Maybe it's because I've already been a mom for 27 years by the end of this month, but I've stood by long enough. Now I wish to put as much energy into raising myself and others up as I have and will continue to spend, raising my kids. And just as my husband continues to plod and to work, I will continue to seek that summit. Which of us will get there first? I hope it's me, so I can show him the light.
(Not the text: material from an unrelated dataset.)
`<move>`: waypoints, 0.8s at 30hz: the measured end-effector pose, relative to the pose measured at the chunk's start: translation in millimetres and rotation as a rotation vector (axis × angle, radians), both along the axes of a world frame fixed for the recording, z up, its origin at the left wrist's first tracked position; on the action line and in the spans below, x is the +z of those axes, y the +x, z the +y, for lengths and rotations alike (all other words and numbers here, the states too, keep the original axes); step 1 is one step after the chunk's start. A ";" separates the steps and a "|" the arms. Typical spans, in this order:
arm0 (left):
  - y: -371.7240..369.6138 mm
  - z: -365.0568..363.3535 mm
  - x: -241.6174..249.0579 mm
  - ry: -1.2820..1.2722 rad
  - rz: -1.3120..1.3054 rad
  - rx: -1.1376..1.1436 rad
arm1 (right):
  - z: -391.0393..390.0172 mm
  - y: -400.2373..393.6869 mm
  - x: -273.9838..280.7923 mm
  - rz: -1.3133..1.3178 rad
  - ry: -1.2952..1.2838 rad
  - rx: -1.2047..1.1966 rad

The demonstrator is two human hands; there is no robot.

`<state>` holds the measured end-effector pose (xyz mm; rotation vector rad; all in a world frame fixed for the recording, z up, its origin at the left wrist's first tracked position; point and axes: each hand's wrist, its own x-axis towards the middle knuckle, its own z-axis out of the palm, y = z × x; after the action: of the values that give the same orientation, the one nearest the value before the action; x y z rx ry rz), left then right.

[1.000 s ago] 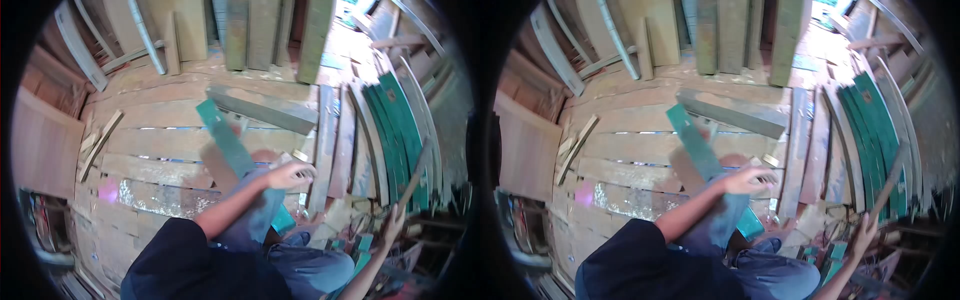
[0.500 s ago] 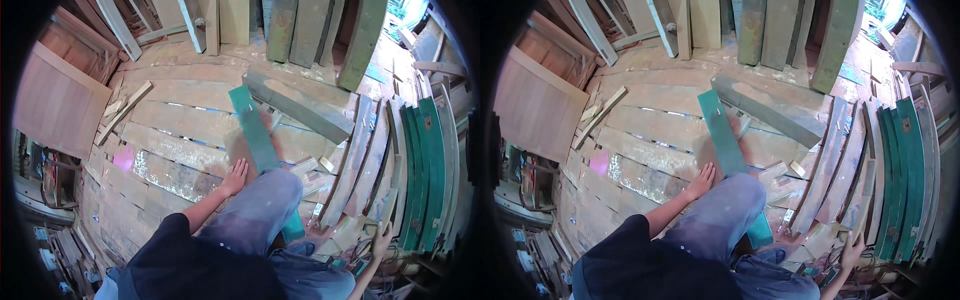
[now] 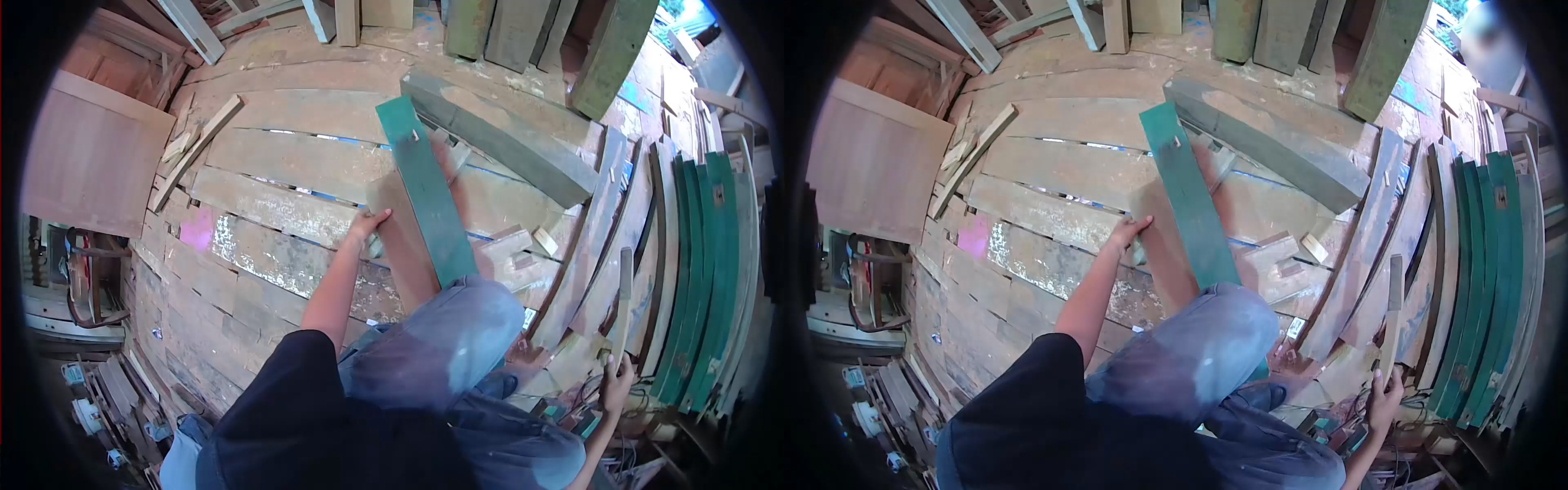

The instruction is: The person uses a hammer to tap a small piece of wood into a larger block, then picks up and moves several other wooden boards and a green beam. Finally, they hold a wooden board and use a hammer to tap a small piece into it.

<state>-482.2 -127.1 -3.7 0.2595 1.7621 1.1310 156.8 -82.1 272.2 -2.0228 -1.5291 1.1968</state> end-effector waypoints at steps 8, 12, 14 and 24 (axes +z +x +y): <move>11.2 -13.7 102.6 0.124 0.025 0.341 | -9.4 29.1 -37.0 0.081 0.021 0.061; -23.1 -9.5 167.1 0.378 0.195 0.545 | -8.6 22.7 -32.7 0.068 0.000 0.052; -43.2 -16.2 218.3 0.448 0.295 0.494 | -7.3 23.1 -32.4 0.081 0.016 0.072; -63.7 -43.0 355.8 0.861 0.558 0.402 | 3.7 2.7 -19.1 0.110 0.029 0.067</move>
<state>-545.8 -170.1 352.1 0.8233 1.7175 2.2548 159.4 -78.4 253.1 -1.8684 -1.5629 1.2810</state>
Previously West Coast Posse was largely directed at women. You’ll note that I’m kind of in the middle of an overhaul here, and I've seen so many men, my own husband included, defeated and in pain over the last several years of economic uncertainty and job loss, that I feel compelled to bring everyone with me along on this glorious ride of self-discovery & fulfillment. And I believe deeply that my grandfather's influence, his way of embracing people and life and food and gathering and celebrating every moment, can be key in seeing that to fruition. I hope you’ll see evidence of that as my “GANE Empowered Wellness: GANE Possible” section develops. That will be my #SomeNerve Challenge, by the way: finishing that book (don’t worry, Bluebirds is still developing its wings), living it, promoting it, speaking about it, fully embracing the philosophy of MORE, doing cooking demonstrations (some together!) and teaching others to embrace MORE in 2014. And I don’t think it’s an accident that my husband loved feeding people when we owned our restaurant—loved feeding the guys in the firehouse—or that we’ve since learned to do it in ways that help us maintain wellness, despite the stress we’ve been under.
The world needs MORE of us to feel happy and fulfilled--and you matter! Yes, I'm talking to you! If my path, if our path to get there can influence yours in a positive way, even when it’s bumpy, even when it’s scary, even when a positive attitude is at its most difficult to reach, I hope you'll hold on tight and come along for the ride.
This time next year, when I’m creeping up on 49, I know the hindsight will be worth it!
This is posted as part of a Blog Hop over at Midlife Boulevard. Our topic was: There's Nothing Wrong with Aging.